Mac puso en descubierto sus pocos dientes en una tentativa para imitar la sonrisa de su extraño visitante.

“Temo que no le servirá de nada tratar de sacar ese gato, mientras yo ande por aquí —dijo—. Los gatos me odian. A mi mujer le gustaban mucho, pero no le fue posible conservar ninguno en los lugares donde yo estaba”.

—Le pregunté qué era lo que quería, metiéndose en el teatro en esa forma. No dijo nada. Simplemente sacó un billete de cinco dólares y lo agitó diciendo: “Supongo que tendrá usted bastante sed. ¿Qué le parece si se va enfrente, con el gato, a tomar un vaso de leche o de cerveza?”.

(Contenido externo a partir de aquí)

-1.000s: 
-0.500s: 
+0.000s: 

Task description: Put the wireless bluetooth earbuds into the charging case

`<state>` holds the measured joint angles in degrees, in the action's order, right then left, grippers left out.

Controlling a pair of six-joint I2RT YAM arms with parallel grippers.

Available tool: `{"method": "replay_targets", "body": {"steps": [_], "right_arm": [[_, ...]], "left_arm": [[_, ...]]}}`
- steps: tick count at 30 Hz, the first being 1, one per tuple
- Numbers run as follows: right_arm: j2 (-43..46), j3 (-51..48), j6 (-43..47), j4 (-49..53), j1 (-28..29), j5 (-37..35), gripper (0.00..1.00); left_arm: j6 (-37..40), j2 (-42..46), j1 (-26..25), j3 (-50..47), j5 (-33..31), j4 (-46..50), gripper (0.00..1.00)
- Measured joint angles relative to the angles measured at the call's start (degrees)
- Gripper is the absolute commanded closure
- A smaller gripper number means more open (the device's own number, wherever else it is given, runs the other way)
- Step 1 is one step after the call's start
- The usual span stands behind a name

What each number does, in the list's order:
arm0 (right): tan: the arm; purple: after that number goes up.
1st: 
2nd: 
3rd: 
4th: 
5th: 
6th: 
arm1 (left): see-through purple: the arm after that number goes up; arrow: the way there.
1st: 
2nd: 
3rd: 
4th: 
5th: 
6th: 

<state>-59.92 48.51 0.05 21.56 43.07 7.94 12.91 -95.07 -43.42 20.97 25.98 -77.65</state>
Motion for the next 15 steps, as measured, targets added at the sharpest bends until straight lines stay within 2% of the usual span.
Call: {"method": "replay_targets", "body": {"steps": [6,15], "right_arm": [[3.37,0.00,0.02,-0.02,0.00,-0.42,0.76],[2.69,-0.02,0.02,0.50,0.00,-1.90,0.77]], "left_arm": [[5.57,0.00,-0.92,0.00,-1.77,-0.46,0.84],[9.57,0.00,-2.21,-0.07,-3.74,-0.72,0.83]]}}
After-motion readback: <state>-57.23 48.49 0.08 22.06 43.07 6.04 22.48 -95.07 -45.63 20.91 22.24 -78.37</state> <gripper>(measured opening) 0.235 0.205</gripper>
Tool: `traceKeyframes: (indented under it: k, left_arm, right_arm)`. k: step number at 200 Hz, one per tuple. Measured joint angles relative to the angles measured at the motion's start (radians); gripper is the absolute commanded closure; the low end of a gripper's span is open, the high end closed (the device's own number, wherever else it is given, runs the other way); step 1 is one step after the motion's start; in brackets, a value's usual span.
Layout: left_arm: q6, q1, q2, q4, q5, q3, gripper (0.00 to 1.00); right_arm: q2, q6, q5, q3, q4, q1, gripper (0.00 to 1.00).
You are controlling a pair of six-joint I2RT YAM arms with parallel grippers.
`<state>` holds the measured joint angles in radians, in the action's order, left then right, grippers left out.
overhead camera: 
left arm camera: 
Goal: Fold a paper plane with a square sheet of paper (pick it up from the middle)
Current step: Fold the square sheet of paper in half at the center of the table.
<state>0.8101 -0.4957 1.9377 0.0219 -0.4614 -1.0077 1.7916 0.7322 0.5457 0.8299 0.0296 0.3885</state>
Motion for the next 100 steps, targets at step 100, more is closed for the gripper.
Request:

La voz de Mac temblaba un poco.

—Bueno, tal vez no debí aceptar, pero cinco dólares son cinco dólares; no soy tan rico como para desperdiciarlos. Traté de averiguar qué era lo que quería, pero él no quiso decírmelo. Así que, tomé los cinco dólares, recogí a Lillian y bajé a tomar una cerveza.

—Exactamente, ¿en qué momento ocurrió esto?

—Inmediatamente después que se fueron el señor Troth, el señor Gwynne y la señorita Ffoulkes. No permanecí en el bar más que unos minutos. Cuando volví, usted había bajado y me esperaba para decirme que pidiera por teléfono una ambulancia para el señor Comstock.

—¿No tiene usted idea de lo que quería ese hombre?

—Yo no sé nada. Cuando fui a tomar la cerveza, él se quedó aquí; cuando volví ya no estaba.

—¿Y qué aspecto tenía? —pregunté.

—Creo que era de estatura mediana, moreno, con unos ojos raros. Ahora que recuerdo, me dio una tarjeta de visita. Ni la miré siquiera, pero la tengo aquí.

Hurgó en el bolsillo, extrajo una tarjeta y me la tendió. Yo debía haber adivinado. Con brillantes letras en relieve, estaba grabado en ella el nombre de Roland Gates.

Primero la mujer misteriosa con la piel de color claro, luego el señor Kramer, el “reactivante”, después el señor Gates. Eso era todo; nada más que eso.

Tragué saliva.

—Comprendo —dije.

Pero no era verdad, no comprendía absolutamente nada.